WHAT TO WORK ON: In the entries below, which lines run from the one with "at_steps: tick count" through the one with "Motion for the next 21"? Repeat exactly those, both included, and no pictures.

--- SUPPLIED RECORDS Enclosed Below ---

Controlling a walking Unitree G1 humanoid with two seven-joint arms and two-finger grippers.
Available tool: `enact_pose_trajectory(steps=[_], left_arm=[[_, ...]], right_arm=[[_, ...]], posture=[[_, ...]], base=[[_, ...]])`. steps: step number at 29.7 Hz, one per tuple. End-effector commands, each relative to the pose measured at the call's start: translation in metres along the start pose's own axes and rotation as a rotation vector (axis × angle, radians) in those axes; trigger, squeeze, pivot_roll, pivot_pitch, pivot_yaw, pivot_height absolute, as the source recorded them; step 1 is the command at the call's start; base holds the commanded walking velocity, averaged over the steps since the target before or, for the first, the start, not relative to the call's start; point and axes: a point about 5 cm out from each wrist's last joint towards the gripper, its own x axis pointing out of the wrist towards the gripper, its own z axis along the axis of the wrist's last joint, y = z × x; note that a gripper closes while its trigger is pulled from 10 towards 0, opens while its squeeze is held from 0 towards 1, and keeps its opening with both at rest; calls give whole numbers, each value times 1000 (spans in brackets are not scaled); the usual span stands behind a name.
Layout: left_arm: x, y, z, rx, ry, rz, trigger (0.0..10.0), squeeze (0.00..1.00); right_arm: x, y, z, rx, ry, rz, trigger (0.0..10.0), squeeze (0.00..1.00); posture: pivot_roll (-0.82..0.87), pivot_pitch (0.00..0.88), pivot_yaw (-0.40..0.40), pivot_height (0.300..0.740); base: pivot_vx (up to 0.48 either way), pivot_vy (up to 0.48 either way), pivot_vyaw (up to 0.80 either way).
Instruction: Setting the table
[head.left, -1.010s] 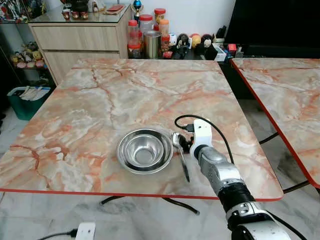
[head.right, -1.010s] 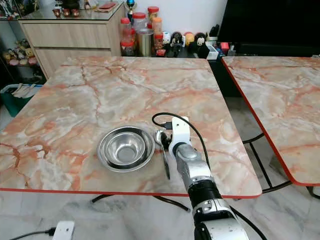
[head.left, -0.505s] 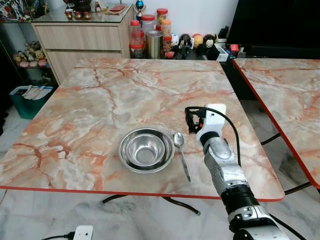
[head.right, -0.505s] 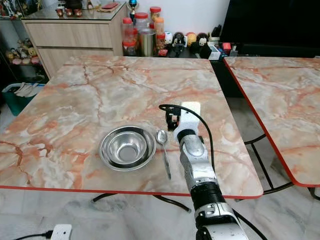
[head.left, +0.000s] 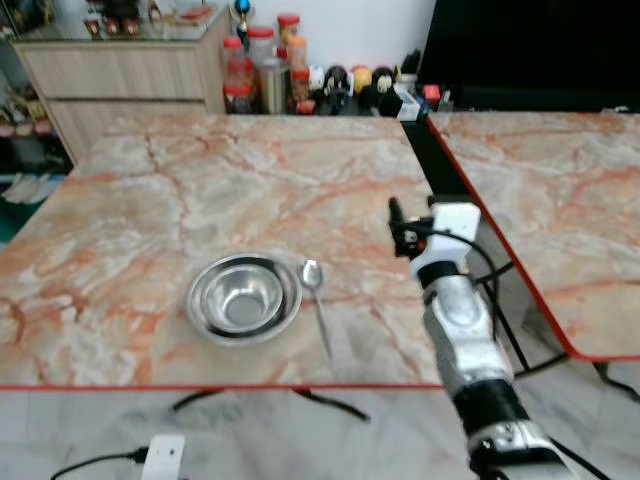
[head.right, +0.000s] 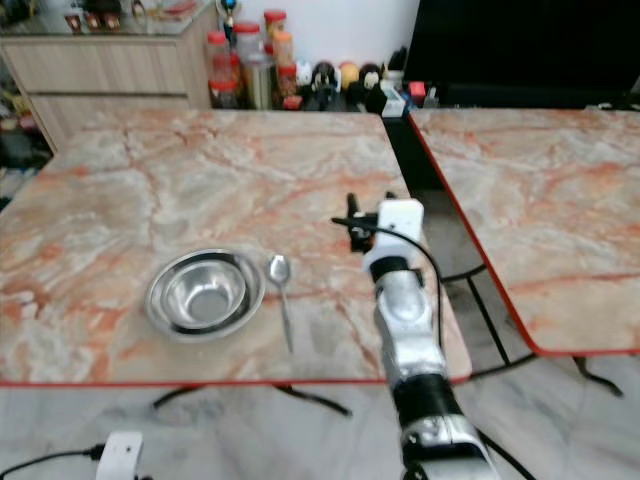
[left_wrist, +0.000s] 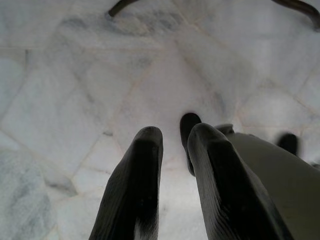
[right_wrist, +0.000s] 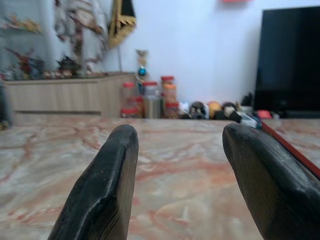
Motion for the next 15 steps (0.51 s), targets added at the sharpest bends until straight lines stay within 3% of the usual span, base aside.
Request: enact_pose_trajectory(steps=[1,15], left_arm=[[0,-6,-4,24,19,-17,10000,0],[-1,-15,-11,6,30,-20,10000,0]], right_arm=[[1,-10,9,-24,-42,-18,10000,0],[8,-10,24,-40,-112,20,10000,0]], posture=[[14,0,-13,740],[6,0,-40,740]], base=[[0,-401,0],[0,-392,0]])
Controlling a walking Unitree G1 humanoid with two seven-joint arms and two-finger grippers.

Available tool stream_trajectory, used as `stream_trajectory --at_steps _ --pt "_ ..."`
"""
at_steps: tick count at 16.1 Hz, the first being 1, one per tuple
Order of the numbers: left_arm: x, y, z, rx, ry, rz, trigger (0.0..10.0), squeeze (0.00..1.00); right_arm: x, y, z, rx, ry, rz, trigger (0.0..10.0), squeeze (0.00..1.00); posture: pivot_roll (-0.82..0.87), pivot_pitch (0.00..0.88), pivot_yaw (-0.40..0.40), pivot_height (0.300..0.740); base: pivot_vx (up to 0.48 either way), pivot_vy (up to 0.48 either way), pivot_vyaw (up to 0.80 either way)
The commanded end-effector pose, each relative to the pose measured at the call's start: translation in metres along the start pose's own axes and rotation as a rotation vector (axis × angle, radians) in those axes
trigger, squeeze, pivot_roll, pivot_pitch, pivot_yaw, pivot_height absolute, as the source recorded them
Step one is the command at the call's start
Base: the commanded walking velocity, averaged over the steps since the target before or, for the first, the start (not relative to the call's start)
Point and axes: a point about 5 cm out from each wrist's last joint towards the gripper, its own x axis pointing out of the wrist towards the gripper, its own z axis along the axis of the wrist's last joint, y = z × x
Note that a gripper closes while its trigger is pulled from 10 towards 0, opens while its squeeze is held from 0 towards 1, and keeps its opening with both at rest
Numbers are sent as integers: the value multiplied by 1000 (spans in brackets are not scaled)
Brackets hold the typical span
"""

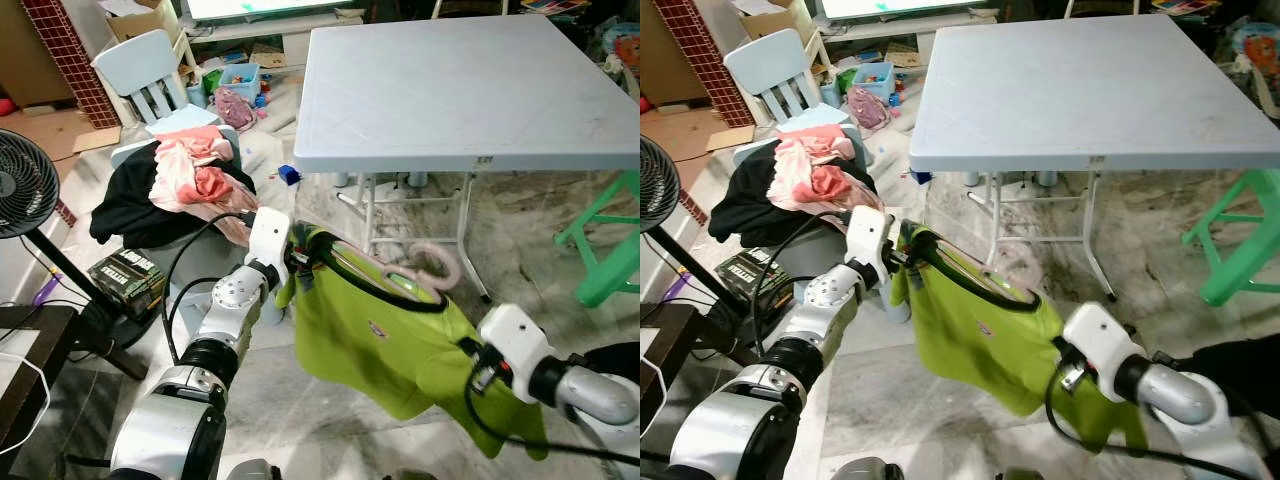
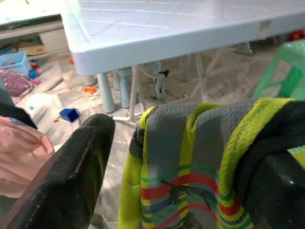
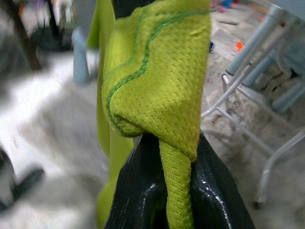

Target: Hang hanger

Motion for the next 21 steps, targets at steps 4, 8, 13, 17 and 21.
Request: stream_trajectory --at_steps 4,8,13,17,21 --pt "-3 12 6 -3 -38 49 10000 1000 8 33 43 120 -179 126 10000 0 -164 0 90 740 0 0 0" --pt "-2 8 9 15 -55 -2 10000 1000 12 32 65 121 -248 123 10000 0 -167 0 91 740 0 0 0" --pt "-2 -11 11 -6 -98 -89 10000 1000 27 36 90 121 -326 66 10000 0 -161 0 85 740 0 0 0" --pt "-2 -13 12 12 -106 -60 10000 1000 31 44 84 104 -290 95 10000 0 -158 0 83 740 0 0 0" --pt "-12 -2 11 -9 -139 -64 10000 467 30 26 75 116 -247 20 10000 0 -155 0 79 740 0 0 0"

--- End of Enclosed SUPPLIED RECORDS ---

SOLUTION TO THE EXERCISE:
at_steps: tick count at 16.1 Hz, the first being 1, one per tuple
Order of the numbers: left_arm: x, y, z, rx, ry, rz, trigger (0.0..10.0), squeeze (0.00..1.00); right_arm: x, y, z, rx, ry, rz, trigger (0.0..10.0), squeeze (0.00..1.00); posture: pivot_roll (-0.82..0.87), pivot_pitch (0.00..0.88), pivot_yaw (-0.40..0.40), pivot_height (0.300..0.740); base: pivot_vx (up to 0.48 either way), pivot_vy (up to 0.48 either way), pivot_vyaw (up to 0.80 either way)
The commanded end-effector pose, each relative to the pose measured at the call's start: translation in metres along the start pose's own axes and rotation as a rotation vector (axis × angle, radians) in those axes
trigger, squeeze, pivot_roll, pivot_pitch, pivot_yaw, pivot_height absolute, as the source recorded them
Step one is the command at the call's start
Base: the commanded walking velocity, averaged over the steps since the target before or, for the first, the start (not relative to the call's start)
Point and axes: a point about 5 cm out from each wrist's last joint towards the gripper, its own x axis pointing out of the wrist towards the gripper, its own z axis along the axis of the wrist's last joint, y = z × x
Note that a gripper closes while its trigger is pulled from 10 towards 0, opens while its squeeze is held from 0 towards 1, and keeps its opening with both at rest
Numbers are sent as integers: the value multiplied by 1000 (spans in brackets are not scaled)
Brackets hold the typical span
"""


Target: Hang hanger

Motion for the next 21 steps, targets at steps 4, 8, 13, 17 and 21.

The answer is now complete.